Представления не имею, с чего начать… Не пересказывать же последние 20 лет своей жизни, потому что с подругой Верой мы знакомы без малого двадцать лет.
С пионерского лагеря. Горн и барабан, запах склада, где хранится казённая форма – белый верх, темный низ, чудовищный покрой. Далее мы с Верочкой тянем за веревку флага (это большая честь, между прочим) и кто-то из нас тихо шепчет: «А если мы обе бросим веревку, он, интересно, полетит вниз или нет?», и начинаем давиться от непочтительного смеха.
Нет, безусловно, надлежит начать с самого начала, но не нашей с Верочкой дружбы, а безумной истории, свалившейся нам на головы летом 19.. того самого года. С которого много чего началось не только с нами.
К сожалению, у заявленной истории не получилось драматического начала, оно нудное, как осенний дождь, такое же мелкое, скучное и незаметное.
Итак. Начнем, пожалуй, с того, что я приехала из Юрмалы и стала звонить Верочке. Ну, не совсем так.
Я приехала и неоднократно звонила Верочке, поскольку чувствовала себя виноватой. Теперь надо объяснить, отчего я так себя чувствовала. Совсем девушка, то есть автор, запуталась. На самом деле автором быть ещё не приходилось, обычно я с ними работаю, поскольку служу в издательстве «Факел» в должности редактора. И до сих пор не знала, какая это докука быть автором, им следует больше сочувствовать, но это к слову.
Таким образом лучше начать с того дня, как я собралась в Юрмалу, а не когда приехала обратно.
Короче говоря, однажды ясным летним днем я позвонила Верочке на службу и проинформировала подругу.
– Знаешь, совершенно неожиданно мы с Сергеем едем в Прибалтику, отдохнем напоследок, а то скоро туда не пустят, будет, как заграница.

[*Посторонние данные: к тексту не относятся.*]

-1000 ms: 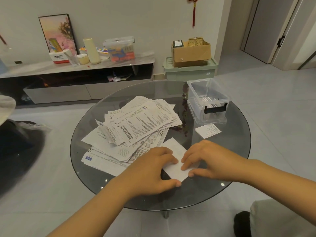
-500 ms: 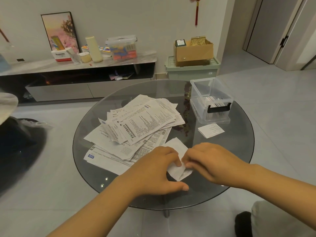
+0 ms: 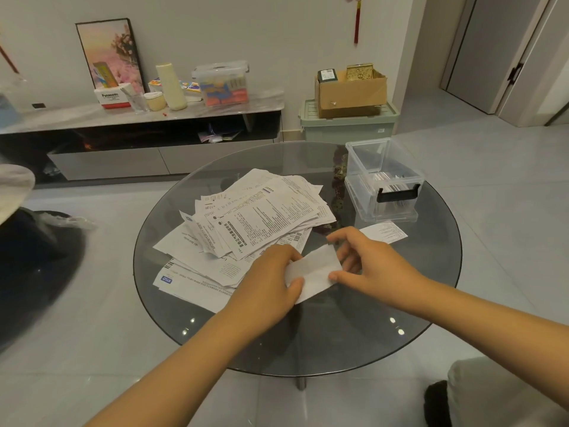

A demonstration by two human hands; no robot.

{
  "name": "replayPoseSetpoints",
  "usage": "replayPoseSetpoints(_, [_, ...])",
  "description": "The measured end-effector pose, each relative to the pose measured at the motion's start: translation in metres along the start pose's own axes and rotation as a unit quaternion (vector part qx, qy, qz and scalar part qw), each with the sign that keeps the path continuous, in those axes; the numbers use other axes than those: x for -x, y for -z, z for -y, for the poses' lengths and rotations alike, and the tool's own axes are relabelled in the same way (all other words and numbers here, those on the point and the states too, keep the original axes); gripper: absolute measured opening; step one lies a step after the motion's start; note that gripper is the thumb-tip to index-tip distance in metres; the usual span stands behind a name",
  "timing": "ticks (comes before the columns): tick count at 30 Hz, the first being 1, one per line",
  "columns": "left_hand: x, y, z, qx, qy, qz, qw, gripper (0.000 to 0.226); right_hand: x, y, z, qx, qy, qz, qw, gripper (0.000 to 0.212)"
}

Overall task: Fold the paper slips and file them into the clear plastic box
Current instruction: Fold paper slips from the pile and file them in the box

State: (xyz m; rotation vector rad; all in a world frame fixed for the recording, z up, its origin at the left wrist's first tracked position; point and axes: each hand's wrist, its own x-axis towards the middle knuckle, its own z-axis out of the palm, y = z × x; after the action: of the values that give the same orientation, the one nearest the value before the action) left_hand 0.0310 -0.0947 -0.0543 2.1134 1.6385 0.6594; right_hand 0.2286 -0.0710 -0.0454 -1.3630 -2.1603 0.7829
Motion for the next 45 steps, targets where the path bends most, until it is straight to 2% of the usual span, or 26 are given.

(Так делаются судьбоносные заявления, вроде бы от нечего делать. Скорее всего, у меня начал проявляться дар предчувствия, правда, в те времена я полагала, что это чувство юмора.)
После базового сообщения я стала вешать бедняжке Вере лапшу на уши. Относительно того, как было трудно выбить на работе к семи дням отгула еще два за свой счет. А начальство меня не отпускало, поскольку очень ценный работник. Суетилась я отчасти потому, что полагала себя виноватой, оттого явились лишние объяснения и нагромождение мнимых трудностей. Как обильно ни объясняйся, а Верочку я бросала на произвол судьбы.
Вера на днях отправила сынишку Сашу к свекрови, и мы планировали проводить свободные летние дни своим излюбленным способом. Не важно, каким, об этом после, важно, что она на меня рассчитывала, а я, понимаете ли…
Она мне, конечно, сказала, что я поганка, а я ей ответила, что хорошо планировать заранее отпуск со своим мужем, а вот когда не муж, вернее, муж, но не свой…
Подруга Вера вздохнула и простила.
– Бог с тобой, Малышева, езжай, так и быть, не забудь только привезти рижских духов на мою долю, – грустно промолвила она.
Так мы распрощались, она поникла в разочаровании и грусти, а я уехала со смутным ощущением вины.
Как я теперь понимаю, это было скорее предвкушение грядущих бед. Потому что, когда я вернулась, Верочки уже не было.
Я это поняла не сразу. Несколько дней подряд звонила ей домой ближе к вечеру – никто не подходил, даже ее муж. Потом стала звонить Верочке на работу, и кто-то в сомнении сказал, что она, кажется, в отпуске, а впрочем, точно не знает.
Я очень удивилась и еще несколько дней подряд звонила ей домой в разное время – пусто. Еще через пару дней мне, наконец, пришло в голову позвонить её маме, Анне Ивановне.
Вот тут я в первый раз насторожилась, потому что в ответ на мой вопрос Анна Ивановна заплакала.